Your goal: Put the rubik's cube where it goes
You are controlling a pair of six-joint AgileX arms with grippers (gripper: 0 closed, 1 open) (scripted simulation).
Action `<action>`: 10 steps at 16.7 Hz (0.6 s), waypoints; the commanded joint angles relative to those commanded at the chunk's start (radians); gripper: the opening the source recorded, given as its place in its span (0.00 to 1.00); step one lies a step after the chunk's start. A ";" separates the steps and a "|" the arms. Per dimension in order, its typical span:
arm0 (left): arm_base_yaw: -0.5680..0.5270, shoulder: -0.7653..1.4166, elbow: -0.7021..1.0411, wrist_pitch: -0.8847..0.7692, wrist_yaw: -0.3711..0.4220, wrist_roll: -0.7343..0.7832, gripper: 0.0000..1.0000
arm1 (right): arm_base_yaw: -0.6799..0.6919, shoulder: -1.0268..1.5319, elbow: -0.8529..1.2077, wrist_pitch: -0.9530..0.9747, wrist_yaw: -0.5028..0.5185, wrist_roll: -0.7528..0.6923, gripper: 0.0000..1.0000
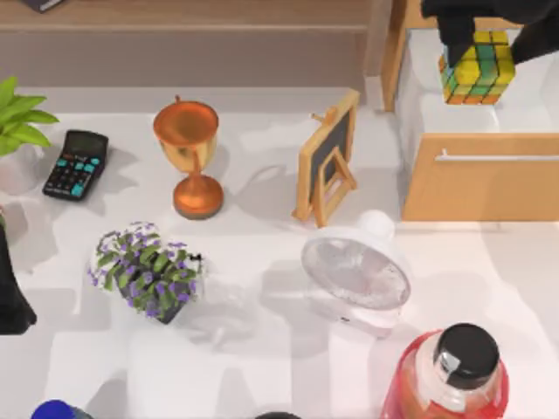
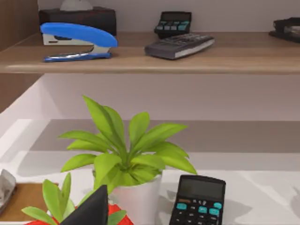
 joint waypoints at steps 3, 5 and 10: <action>0.000 0.000 0.000 0.000 0.000 0.000 1.00 | -0.076 0.081 -0.063 -0.002 0.014 -0.023 0.00; 0.000 0.000 0.000 0.000 0.000 0.000 1.00 | -0.091 0.131 -0.093 0.012 0.015 -0.033 0.00; 0.000 0.000 0.000 0.000 0.000 0.000 1.00 | -0.093 0.152 -0.104 0.021 0.015 -0.037 0.00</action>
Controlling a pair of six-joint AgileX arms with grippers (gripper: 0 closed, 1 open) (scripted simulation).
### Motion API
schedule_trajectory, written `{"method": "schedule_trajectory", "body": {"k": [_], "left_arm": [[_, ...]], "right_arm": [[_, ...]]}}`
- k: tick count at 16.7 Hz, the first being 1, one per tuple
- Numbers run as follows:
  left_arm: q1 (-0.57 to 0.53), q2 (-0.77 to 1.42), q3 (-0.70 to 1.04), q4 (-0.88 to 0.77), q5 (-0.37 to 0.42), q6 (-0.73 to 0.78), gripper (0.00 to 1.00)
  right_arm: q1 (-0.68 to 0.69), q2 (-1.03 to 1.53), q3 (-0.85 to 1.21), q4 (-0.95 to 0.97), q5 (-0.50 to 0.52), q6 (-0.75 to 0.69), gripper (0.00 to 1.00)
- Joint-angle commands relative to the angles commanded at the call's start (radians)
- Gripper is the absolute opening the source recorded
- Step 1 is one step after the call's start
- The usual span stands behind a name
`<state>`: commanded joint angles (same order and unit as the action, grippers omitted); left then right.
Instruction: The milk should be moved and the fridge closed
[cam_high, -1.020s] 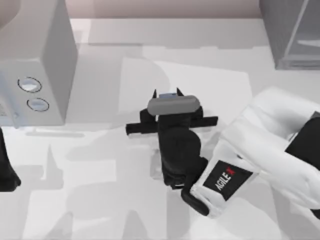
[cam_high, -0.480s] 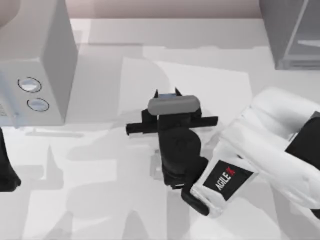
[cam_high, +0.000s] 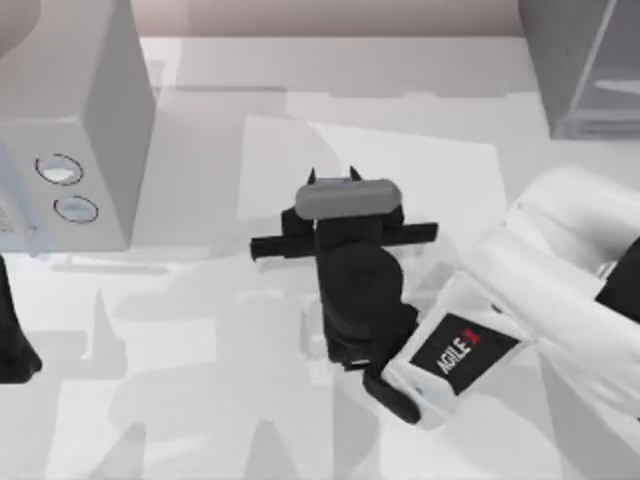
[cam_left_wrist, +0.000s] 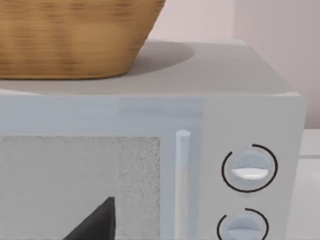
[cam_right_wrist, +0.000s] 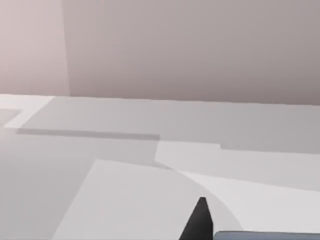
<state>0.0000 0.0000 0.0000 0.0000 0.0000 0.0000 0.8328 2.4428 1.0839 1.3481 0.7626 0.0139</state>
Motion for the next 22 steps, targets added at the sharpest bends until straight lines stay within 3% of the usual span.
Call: {"method": "schedule_trajectory", "body": {"k": [10,13,18,22], "left_arm": [[0.0,0.0,0.0,0.0,0.0,0.0,1.0],[0.0,0.0,0.0,0.0,0.0,0.0,1.0],[0.0,0.0,0.0,0.0,0.0,0.0,1.0],[0.0,0.0,0.0,0.0,0.0,0.0,1.0]], "right_arm": [[-0.027,-0.082,-0.04,-0.048,-0.035,-0.001,0.0],[-0.135,-0.191,-0.159,-0.093,-0.157,0.004,0.0],[-0.43,-0.505,-0.355,-0.139,-0.344,0.002,0.0],[-0.67,-0.774,-0.556,-0.201,-0.569,0.009,0.0]]}}
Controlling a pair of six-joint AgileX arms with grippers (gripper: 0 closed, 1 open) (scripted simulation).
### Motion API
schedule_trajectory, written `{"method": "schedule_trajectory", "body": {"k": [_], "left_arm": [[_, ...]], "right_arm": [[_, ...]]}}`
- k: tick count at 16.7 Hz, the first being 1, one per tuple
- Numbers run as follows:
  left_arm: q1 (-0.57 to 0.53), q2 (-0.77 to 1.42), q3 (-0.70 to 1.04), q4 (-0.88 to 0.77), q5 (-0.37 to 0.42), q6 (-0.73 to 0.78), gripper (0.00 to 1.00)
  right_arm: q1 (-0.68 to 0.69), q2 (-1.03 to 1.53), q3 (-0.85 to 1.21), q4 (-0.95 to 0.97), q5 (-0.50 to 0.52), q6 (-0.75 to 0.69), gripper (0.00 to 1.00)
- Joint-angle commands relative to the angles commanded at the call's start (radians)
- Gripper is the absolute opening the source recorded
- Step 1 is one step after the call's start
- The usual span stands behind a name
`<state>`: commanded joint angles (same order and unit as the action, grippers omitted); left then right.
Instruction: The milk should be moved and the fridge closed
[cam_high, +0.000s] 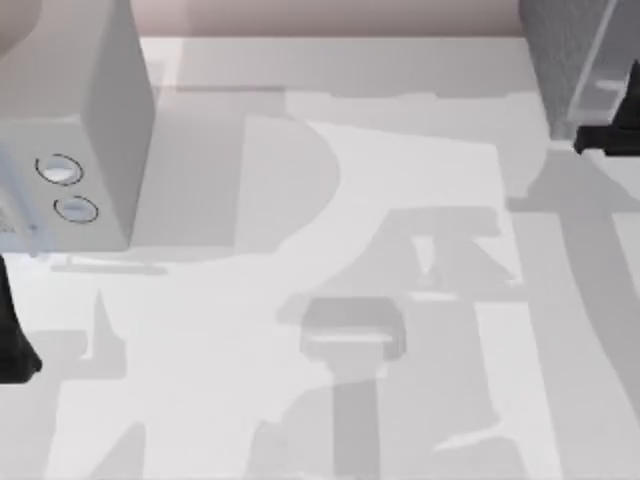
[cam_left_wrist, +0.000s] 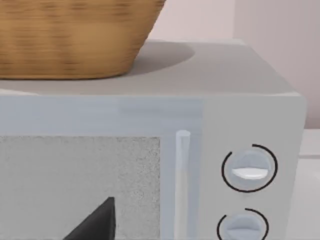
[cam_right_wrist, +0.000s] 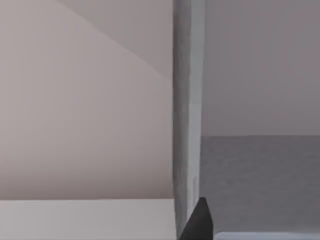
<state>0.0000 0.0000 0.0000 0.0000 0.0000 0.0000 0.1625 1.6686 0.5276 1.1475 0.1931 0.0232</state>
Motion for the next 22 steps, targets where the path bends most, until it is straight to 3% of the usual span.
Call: {"method": "schedule_trajectory", "body": {"k": [4,12,16,22], "left_arm": [[0.0,0.0,0.0,0.0,0.0,0.0,1.0],[0.0,0.0,0.0,0.0,0.0,0.0,1.0],[0.0,0.0,0.0,0.0,0.0,0.0,1.0],[0.0,0.0,0.0,0.0,0.0,0.0,1.0]], "right_arm": [[-0.137,-0.149,-0.125,-0.036,-0.141,-0.003,0.0],[-0.173,-0.125,-0.099,-0.046,-0.161,-0.007,0.0],[-0.23,0.063,0.075,-0.06,-0.219,-0.016,0.0],[-0.287,0.435,0.53,-0.08,-0.322,-0.017,0.0]]}}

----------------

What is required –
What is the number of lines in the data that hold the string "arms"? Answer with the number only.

Answer to this exercise –
4